Wiener process - proof of independent increments I have defined the Wiener process to be a stochastic process $X_t$ with values in $\mathbb{R}$ such that $X_0=0$, the paths $t \mapsto X_t$ are continuous, and for any times $0<t_1<\dots<t_n$ and Borel sets $A_1,\dots,A_n \subset \mathbb{R}$:
$$
\mathbb{P}(X_{t_1} \in A_1, \dots, X_{t_n} \in A_n) = \int_{A_1}\dots\int_{A_n}p_{t_1}(0,x_1)\dots p_{t_n-t_{n-1}}(x_{n-1},x_n) \; \textrm{d}x_1\dots \textrm{d}x_n
$$
where 
$$
p_t(x,y) = \frac{1}{\sqrt{2\pi t}}e^{-\frac{(x-y)^2}{2t}} 
$$
is the transition density. From this definition, how do I prove that for any $0=t_0 \leq t_1 \leq \dots \leq t_n$, the increments
$$
X_{t_1}-X_{t_0}, \dots, X_{t_n}-X_{t_{n-1}}
$$
are independent? In general, the only way I know how to show that two RVs are independent is to show that their joint density function factorises into the product of the marginals, but I can't see how to do that here. Thanks for any help.

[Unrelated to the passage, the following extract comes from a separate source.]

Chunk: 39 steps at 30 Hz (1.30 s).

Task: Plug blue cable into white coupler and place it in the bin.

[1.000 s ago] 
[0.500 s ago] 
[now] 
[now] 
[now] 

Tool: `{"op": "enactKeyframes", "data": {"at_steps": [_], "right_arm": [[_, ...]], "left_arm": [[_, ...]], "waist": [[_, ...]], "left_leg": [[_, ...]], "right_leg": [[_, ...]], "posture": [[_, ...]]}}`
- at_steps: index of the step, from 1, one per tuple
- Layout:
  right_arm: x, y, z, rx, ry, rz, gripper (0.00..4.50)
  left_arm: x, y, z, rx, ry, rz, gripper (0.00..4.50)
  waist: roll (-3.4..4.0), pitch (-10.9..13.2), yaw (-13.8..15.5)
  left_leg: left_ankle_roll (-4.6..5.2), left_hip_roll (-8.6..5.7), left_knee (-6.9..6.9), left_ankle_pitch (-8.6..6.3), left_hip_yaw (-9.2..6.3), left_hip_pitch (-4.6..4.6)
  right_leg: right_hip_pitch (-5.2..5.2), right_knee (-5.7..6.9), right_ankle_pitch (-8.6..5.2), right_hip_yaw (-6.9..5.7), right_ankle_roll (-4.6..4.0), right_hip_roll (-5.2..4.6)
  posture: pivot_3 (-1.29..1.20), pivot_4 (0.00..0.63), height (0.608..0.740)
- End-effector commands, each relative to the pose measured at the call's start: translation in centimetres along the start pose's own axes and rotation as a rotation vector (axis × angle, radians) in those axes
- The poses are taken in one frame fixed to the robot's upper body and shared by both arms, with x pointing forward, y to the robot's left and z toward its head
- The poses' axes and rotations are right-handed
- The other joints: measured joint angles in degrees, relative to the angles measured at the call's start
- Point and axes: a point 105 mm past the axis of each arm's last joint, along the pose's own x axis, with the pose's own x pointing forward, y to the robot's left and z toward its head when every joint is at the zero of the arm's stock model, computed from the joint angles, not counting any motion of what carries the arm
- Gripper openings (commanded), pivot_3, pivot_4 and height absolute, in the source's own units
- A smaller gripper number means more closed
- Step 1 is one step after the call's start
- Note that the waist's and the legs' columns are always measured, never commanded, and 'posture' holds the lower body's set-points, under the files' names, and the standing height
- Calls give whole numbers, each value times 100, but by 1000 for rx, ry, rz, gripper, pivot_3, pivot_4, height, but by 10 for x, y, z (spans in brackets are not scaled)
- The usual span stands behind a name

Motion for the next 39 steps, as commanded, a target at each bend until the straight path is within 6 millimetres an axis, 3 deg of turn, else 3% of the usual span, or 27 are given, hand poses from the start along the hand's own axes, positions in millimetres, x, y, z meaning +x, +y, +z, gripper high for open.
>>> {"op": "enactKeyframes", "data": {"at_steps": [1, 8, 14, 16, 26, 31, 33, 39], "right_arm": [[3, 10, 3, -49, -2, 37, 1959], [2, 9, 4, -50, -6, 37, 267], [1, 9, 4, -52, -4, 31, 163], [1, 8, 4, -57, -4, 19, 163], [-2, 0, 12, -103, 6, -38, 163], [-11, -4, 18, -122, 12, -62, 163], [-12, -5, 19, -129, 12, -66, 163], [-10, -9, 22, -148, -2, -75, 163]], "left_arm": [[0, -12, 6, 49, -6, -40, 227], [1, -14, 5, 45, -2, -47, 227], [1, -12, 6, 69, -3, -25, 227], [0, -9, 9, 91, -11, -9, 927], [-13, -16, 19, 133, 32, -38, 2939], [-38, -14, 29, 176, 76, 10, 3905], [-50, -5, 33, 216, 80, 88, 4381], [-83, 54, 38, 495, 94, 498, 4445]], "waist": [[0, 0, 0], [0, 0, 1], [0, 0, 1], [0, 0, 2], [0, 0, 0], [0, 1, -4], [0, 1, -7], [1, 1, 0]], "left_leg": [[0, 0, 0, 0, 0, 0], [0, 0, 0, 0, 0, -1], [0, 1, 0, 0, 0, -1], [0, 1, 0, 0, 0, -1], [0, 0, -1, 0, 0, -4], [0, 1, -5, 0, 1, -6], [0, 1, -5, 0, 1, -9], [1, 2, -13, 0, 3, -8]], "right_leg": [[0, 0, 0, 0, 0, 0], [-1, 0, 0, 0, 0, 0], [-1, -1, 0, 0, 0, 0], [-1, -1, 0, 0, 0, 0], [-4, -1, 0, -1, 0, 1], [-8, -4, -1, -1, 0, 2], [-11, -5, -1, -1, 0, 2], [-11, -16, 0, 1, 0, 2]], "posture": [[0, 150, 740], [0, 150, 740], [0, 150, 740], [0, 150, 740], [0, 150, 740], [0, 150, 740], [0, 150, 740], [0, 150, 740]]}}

 A: First consider the case $n=2$. By definition, the joint distribution of $(X_{t_1},X_{t_2})$ is given by
$$p_{t_1}(0,x_1) p_{t_2-t_1}(x_1,x_2) \, dx_1 \, dx_2 = q_{t_1}(x_1) q_{t_2-t_1}(x_2-x_1) \, dx_1 \, dx_2$$
where
$$q_t(x) := \frac{1}{\sqrt{2\pi t}} \exp \left(- \frac{x^2}{2t} \right), \qquad x \in \mathbb{R}.$$
Consequently,
$$\begin{align*} \mathbb{E}\exp(\imath \xi X_{t_1} + \imath \, \eta (X_{t_2}-X_{t_1})) = \iint \exp(\imath \, \xi x_1+\imath \, \eta (x_2-x_1)) q_{t_1}(x_1) q_{t_2-t_1}(x_2-x_1) \, dx_2 \, dx_1 \end{align*}$$
For fixed $x_1$ we substitute, $y_2 := x_2 - x_1$ and obtain
$$ \begin{align*} \mathbb{E}\exp(\imath \xi X_{t_1} + \imath \, \eta (X_{t_2}-X_{t_1}) &= \iint \exp(\imath \, \xi x_1+\imath \, \eta y_2) q_{t_1}(x_1) q_{t_2-t_1}(y_2) \, dy_2 \, dx_1. \\ &= \left( \int e^{\imath \, \xi x_1} q_{t_1}(x_1) dx_1 \right) \left( \int e^{\imath \, \eta y_2} q_{t_2-t_1}(y_2) \, dy_2 \right) \\ &= \mathbb{E}e^{\imath \, \eta X_{t_1}} \cdot \mathbb{E}e^{\imath \eta (X_{t_2}-X_{t_1})}. \end{align*}$$
This finishes the proof for $n=2$. The general case is treated by induction.